Multiple Requests to HuggingFace InferenceEndpoints are not working with custom Docker deployment. :-(

Hi coders,
I created a fastapi server with some different endpoints and tried deploying on HuggingFace InferenceEndpoint using Docker Image Config; Everything worked well and now comes to testing part:

  • When I send request one after another it is working well without throwing any errors.
  • BUT when I send multiple requests using python requests and concurrent.futures.multithreading it throws errors for some calls but most of call are failing. Getting errors : service unavailable 503
  • BUT when I deploy the some custom code by using custom handler.py then it is not throwing any error. I tested this one by sending 100 requests simultaneously and worked like a charm. Of course, it was waiting to get their term but it didn’t fail.

Can anybody explain me what’s wrong with the custom Docker image?

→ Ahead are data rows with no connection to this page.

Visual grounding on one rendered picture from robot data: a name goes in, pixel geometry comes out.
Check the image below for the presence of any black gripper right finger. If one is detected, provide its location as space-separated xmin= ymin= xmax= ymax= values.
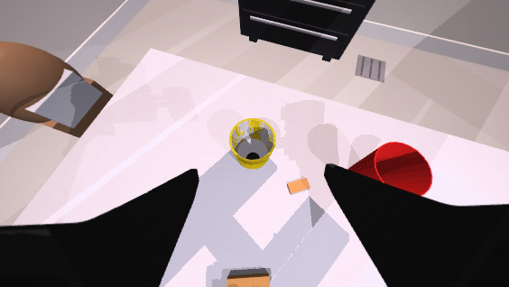
xmin=324 ymin=163 xmax=509 ymax=287

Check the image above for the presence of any yellow mug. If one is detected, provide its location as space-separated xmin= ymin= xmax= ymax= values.
xmin=229 ymin=118 xmax=276 ymax=170

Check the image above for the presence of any black ball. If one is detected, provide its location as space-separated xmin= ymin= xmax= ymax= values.
xmin=246 ymin=153 xmax=260 ymax=160

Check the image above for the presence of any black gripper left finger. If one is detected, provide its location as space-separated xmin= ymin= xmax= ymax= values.
xmin=0 ymin=169 xmax=199 ymax=287

FYI: I tried few things but didn’t work.

  • using uvicorn , tested with multiple concurrency even that didn’t work.
  • using requests module to call the apis/endpoints.
  • when I create multiple replicas then it seems to be working as very few requests are failing in that case but not working 100%.

Thanks, for spending your time to read this post. I truly appreciate any suggestions or recommendations. Thanks again!! I’m expecting a response back from someone.